Il Etait Une Fois A Marseille
D’aussi loin qu’il se souvient, Cédric Gonella a toujours eu une certaine admiration pour les gangsters qu’il côtoyait dès son enfance.
Le petit Cédric qui vivait alors dans les bas quartiers de Marseille avait un grand respect pour ces bandits qui le fascinaient au plus haut point.
Il pensait du haut de ses 1,20 m que pour être quelqu’un d’important dans la société, être un truand était un passage obligé dans une vie régie exclusivement par la loi du plus fort.
Les gangsters ne font rien comme les autres, ils ont leurs propres règles, personne pour leur dicter quoi que ce soit, ils ont carte blanche pour mener à bien leur existence au jour le jour et tout ça séduit le petit Cédric.
Et les bandits sont des gens très joueurs, tout comme lui, même si leurs jouets impressionnants sont plus dangereux que les siens.
L'oncle de Cédric, Francis, qui avait alors de nombreuses relations dans ce milieu si fermé, rempli de truands au grand cœur, recevait régulièrement à domicile de grosses pointures de la gâchette, Tany l’embrouille, Vito le Corse, Paulo le Balafré...
Tout autant de héros en puissance aux yeux de Cédric qui prenait un plaisir fou à écouter leurs histoires.
Et quelques années plus tard, il se mit à rendre service à sa deuxième famille en faisant des courses pour les uns, en portant des messages pour les autres, ce qui lui permettait de se faire un peu d’argent de poche et d’acheter ses premières cigarettes.

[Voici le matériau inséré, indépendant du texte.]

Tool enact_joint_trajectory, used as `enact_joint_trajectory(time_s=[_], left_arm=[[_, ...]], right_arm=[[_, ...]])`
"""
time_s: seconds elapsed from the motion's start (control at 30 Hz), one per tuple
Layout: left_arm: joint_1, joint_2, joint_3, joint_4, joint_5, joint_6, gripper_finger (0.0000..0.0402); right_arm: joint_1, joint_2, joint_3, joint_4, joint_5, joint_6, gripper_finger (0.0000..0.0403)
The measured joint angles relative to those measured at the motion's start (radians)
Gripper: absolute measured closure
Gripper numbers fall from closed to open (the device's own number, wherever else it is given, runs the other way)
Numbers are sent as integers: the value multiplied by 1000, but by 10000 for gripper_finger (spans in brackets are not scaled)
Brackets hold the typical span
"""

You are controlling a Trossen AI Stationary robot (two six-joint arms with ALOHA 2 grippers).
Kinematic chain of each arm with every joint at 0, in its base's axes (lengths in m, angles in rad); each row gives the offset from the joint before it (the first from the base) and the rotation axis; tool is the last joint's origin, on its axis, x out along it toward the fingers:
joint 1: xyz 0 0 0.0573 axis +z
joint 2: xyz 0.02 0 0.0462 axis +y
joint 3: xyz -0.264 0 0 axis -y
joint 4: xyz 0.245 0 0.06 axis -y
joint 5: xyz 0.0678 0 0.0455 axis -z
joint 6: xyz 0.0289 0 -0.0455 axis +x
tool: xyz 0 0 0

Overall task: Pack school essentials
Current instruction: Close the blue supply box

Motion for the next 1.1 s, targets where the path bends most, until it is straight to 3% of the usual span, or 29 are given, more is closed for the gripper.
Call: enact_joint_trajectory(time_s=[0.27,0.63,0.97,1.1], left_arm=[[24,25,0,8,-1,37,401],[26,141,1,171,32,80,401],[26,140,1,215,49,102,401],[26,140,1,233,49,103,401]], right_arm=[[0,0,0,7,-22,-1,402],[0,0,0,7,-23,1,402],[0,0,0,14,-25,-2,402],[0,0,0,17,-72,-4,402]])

Avec le temps qui passe et sa perte d’innocence, il se rendait bien compte que ses amis si admirables n’avaient pas de si avouables intentions que ça dans leur vie au quotidien. Son choix était fait, il ne deviendrait pas comme eux.
Mais Cédric les aimait quand même pour leur générosité et leur chaleur humaine dans les moments qu’il partageait avec eux.
Comment ils pouvaient se procurer autant d’argent et aussi facilement, ça c’était une autre histoire.
Après tout, il profitait lui aussi confortablement des cadeaux en espéces de ses amis pour les petits services qu’il pouvait leur rendre, et au collège il prenait un malin plaisir à sortir quelques billets de sa poche pour faire mourir de jalousie ses copains de classe et peut être, pour leur imposer le respect.
Il avait de qui tenir…
Aujourd’hui le petit Cédric a bien grandi et âgé aujourd’hui de 24 ans, on peut dire qu’il a bien mené sa barque, mais pas dans le même business que ses héros
d’hier ni avec les mêmes armes.
Son business à lui, c’est la production de films et si demain il est amené à écrire un roman ou un film, c’est tout naturellement vers ce qu’il a vécu enfant et adolescent qu’il ira puiser toute son inspiration.